Rosie knew from Peter, who'd had dinner with them all, that Susannah had been there; surely he would know if she'd left her husband since, but if he did he said nothing. Rosie felt she couldn't ask Peter about it; she was terrified that he would begin nagging her again about a reunion. Rosie remembered that not two months ago she had seen that as inevitable, as a sort of gift to Peter, who seemed to want it so much—even as a relief. Now the idea horrified her. She had always told herself, rightly or not, that the scales on which she and Susannah balanced their relationship—their non-relationship, she corrected herself—were tipped heavily in her own favor. Susannah, after all, had left her mother; there was no getting around that cold fact. No matter what shared misunderstandings and antagonisms had prompted her, Susannah had done the leaving. But now the scales were incalculably askew: Rosie had appropriated her daughter's husband, her son-in-law. Something inside her sank like a stone whenever she put it to herself like that—he was her daughter's husband, her lover was her son-in-law. She tried to keep it from her mind, along with all thought of Susannah, as Ivan did from his conversation, but it kept returning. She would be feeding the roses, or arranging the hay mulch around the sweet peas, and the fact of Susannah would edge into her mind—the grown-up Susannah, a wronged woman, a victim. She felt no joy or triumph at her theft of her daughter's husband; her joy was all for Ivan himself, the pure and perfect Ivan who was her lover; and her triumph was over her fifty years. Toward Susannah, what she felt was a kind of pitying horror—that, and a wholly inappropriate curiosity.

She couldn't ask Peter for information, and she refused to ask Ivan, but one day she stripped off her gardening gloves early, took a fast shower instead of a long bath, and drove to Chiswick. She had been avoiding that stretch of Route One between Perkins Road and the Silvergate Café, doing her shopping in East Chiswick, putting off a visit to her hairdresser, even canceling a dentist appointment because her dentist was located uncomfortably close to the school where she knew Duke's daughters were in kindergarten—Susannah's old school, of which Rosie had a hundred humiliating memories.
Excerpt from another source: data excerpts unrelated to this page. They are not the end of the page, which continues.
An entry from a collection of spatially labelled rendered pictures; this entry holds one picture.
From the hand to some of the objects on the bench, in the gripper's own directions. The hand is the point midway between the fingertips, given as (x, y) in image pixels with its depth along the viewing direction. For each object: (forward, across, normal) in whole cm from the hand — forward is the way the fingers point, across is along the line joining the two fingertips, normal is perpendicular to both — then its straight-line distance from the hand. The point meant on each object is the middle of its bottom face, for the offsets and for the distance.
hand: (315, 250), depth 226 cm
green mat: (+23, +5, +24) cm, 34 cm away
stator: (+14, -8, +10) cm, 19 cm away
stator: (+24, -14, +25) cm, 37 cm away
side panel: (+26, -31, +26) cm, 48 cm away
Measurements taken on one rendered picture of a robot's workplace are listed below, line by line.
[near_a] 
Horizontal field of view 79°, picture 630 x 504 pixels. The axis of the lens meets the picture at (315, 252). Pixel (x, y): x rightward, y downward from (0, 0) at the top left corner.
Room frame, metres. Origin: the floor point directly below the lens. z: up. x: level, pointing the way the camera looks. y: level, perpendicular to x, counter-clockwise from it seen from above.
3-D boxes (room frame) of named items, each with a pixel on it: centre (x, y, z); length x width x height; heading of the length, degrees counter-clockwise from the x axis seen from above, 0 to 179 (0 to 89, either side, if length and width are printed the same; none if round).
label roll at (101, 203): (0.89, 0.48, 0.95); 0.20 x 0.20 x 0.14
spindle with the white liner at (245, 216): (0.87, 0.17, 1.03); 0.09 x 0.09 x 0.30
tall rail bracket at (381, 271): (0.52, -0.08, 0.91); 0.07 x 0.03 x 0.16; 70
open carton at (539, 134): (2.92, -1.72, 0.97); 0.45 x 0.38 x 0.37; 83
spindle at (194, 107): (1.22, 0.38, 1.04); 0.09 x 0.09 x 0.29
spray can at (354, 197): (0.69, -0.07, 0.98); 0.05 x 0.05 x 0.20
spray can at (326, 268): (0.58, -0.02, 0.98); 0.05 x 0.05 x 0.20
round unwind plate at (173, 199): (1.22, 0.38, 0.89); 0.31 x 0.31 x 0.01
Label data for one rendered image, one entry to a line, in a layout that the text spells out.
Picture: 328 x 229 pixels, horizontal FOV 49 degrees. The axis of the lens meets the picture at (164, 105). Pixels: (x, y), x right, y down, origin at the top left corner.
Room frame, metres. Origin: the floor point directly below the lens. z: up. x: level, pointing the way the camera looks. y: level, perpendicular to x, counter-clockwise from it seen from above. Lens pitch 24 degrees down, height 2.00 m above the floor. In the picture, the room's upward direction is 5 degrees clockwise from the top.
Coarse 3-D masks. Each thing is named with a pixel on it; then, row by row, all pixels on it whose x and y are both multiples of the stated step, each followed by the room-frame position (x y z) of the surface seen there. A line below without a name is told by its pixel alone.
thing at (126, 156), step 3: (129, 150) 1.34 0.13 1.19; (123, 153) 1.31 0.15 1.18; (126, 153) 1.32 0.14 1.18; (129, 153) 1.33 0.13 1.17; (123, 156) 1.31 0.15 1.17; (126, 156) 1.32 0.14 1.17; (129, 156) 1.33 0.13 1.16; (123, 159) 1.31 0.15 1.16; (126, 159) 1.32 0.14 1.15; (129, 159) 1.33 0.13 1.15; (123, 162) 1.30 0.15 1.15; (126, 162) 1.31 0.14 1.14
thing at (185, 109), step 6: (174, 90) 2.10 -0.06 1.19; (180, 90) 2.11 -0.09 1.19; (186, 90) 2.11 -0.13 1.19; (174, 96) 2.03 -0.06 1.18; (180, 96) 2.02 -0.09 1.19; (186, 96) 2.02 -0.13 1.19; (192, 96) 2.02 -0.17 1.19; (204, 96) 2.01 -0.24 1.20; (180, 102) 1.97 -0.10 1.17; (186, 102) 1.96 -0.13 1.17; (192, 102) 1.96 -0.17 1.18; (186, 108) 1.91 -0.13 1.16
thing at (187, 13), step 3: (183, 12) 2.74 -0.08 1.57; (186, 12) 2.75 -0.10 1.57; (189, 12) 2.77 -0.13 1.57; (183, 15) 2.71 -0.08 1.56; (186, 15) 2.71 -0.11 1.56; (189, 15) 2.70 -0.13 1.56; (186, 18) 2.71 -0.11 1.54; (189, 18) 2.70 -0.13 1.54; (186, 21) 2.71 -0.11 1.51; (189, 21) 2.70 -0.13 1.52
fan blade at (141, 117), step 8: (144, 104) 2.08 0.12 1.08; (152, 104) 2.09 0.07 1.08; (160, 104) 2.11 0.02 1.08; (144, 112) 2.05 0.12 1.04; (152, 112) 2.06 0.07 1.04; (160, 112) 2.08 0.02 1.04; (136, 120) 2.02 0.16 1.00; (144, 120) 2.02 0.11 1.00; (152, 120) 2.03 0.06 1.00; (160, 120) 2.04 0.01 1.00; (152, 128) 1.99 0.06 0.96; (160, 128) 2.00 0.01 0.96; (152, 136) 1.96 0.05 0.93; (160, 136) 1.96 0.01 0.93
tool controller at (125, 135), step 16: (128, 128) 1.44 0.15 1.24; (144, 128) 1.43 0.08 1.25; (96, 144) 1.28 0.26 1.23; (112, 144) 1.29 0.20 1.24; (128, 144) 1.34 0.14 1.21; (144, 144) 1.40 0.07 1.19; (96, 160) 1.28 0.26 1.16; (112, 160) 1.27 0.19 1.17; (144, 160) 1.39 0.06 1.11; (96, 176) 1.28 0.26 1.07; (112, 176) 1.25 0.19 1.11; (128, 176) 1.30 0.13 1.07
But today—it was an afternoon in late June, warm and sunny, and exactly five weeks since Ivan had first come to her bed—today she drove purposefully, consciously putting on courage, talking to herself in the no-nonsense voice she used on television:
don't be absurd, there's nothing to be afraid of, you're just going to the liquor store for a bottle of gin, you have as much right as anyone to shop at the Liquor Boutique
.

She was sweating as she parked the car and got out. Her heart was doing its scary thudding routine. She clutched the shoulder strap of her purse, pushed her sunglasses up on her nose, and approached the liquor store. She hadn't yet seen the finished sign on the restaurant facade—THE SILVERGATE CAFÉ in elegant italic, white outlined in black on a grassy green background.
Nice
, Rosie thought, trying not to give in to the terror the sign created in her—the sign and the glimpse she had through the window of people at tables, green and white checked curtains, a waitress putting down a loaded plate; not Susannah, an older woman. Ginger? Her impression, before she ducked like a fugitive into the liquor store, was of bustling activity, of another life: Ivan's other life, shared with strangers—Duke, the waitresses, her own enigmatic daughter. She felt faint; a pleasant smell of cooking came to her briefly, then disappeared as she opened the door.